Berndt sieht seinen künftigen Schwiegersohn aufmerksam an: „Siehst nicht besonders gut aus, mein Junge. Also, was ist los?“
Und nun kommt der stille, arbeitsame Kriminalassistent Berndt doch noch zu einem kriminalistischen Erfolg. Was der Junge ihm erzählt, das ist ja der erste Fingerzeig in dieser dunklen Geschichte, das ist ja die lang gesuchte Spur, der greifbare Faden, der zu dem Täter führen muß.
„Ich muß dir einen großen Vorwurf machen, Herbert“, sagt er, nachdem der junge Provisor seinen Bericht beendet hat, „den Vorwurf, daß du mir das alles nicht längst erzählt hast. Wir zermartern uns die Köpfe über die Geschichte — und du hast mit dem verschwundenen Gift
schrankschlüssel schon von Anfang an den Schlüssel in der Tasche. Unverantwortlich, dein Schweigen! Wenn du eher gesprochen hättest, mein Junge, dann wäre vielleicht dieser Dr. Aiwa am Leben geblieben. Das muß ich dir schon sagen.“ Und er berichtet dem bestürzten Schellmann von dem Mord an Dr. Aiwa.
„Du hast dich sehr spät“, schließt er das Gespräch, „zu der einzig vernünftigen Handlung entschlossen, die du tun konntest, aber hoffentlich noch nicht zu spät, um den Täter zur Verantwortung zu ziehen “
Sie sitzen eine Weile schweigend. So, denkt Berndt, ich war doch in der Apotheke und habe den Gonterberg gefragt, ob Gift fehlt. Und er hat gesagt: kein Milligramm. Warum hat er mir das Verschwinden des Zyankali verschwiegen? Ist denn der Mann verrückt? Oder stimmt da schon was nicht? Das kann ich mir gar nicht denken. Das ist wahrscheinlich bloß diese lächerliche Angst vor dem Skandal oder was sie sonst in ihrer Ehrbarkeit fürchten. Sie überlegen sich gar nicht, welche Folgen solche Feigheit haben kann. Bloß, um sich einigen lästigen Fragen zu entziehen, lügen sie und machen sich außerdem noch selbst verdächtig. Es ist unglaublich ...

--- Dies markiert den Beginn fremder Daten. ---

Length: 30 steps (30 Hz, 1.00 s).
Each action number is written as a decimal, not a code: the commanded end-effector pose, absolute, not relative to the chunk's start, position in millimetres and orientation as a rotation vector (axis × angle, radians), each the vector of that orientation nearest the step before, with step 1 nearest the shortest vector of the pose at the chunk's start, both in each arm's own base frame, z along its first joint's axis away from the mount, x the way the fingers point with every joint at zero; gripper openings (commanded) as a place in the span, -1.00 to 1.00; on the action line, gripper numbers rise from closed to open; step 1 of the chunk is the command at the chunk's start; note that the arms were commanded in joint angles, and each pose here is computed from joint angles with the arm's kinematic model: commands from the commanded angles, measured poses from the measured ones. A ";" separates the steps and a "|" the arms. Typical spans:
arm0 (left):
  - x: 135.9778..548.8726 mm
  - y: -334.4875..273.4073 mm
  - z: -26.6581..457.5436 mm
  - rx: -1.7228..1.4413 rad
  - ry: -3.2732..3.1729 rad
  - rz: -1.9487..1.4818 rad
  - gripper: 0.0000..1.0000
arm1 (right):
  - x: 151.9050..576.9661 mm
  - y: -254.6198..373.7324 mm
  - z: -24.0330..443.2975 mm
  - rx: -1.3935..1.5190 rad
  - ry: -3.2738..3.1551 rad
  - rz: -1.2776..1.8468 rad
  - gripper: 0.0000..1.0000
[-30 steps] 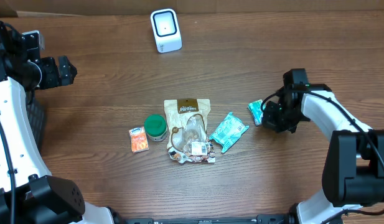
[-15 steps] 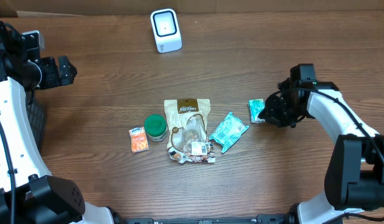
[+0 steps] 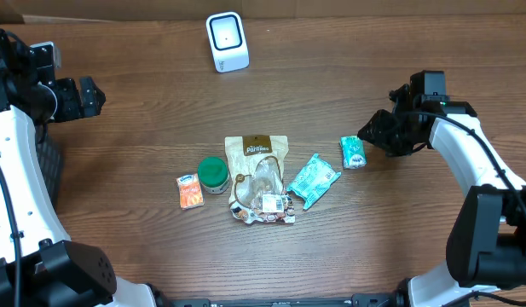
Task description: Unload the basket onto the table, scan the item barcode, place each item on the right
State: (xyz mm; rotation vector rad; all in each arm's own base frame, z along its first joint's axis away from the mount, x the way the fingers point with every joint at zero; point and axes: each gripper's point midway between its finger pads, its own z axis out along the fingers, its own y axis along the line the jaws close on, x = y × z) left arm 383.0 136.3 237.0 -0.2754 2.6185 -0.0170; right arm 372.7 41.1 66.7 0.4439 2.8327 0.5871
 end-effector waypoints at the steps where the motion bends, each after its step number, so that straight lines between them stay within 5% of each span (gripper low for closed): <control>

„Die Sache ist für dich erledigt“, sagt Berndt laut zu seinem Schwiegersohn, „ich glaube nicht, daß dir einer aus deiner Unachtsamkeit einen Strick drehen wird. Vorkommen soll so was ja eigentlich nicht, und du siehst, was daraus entstehen kann. Aber wenn jetzt der Mörder gefaßt wird, wird man dich wohl ungeschoren lassen .. “
Bei diesem Trost beruhigt sich Herbert Schellmann schnell etwas, und da nun auch Susanne wieder erscheint und heiter den Tisch zum Abendbrot deckt, bessert sich die Stimmung zusehends Es ist ihm, als ob er eine schwere, drückende Last losgeworden sei
Berndt überlegt, ob er nicht sofort noch den Kriminalrat von dem neuen, bedeutsamen Geschehnis in Kenntnis setzen soll. Aber Hopfner hat ja sowieso für den nächsten Morgen die Vernehmung der Frau Gonterberg in Aussicht genommen. Er wird ihn vorher unterrichten.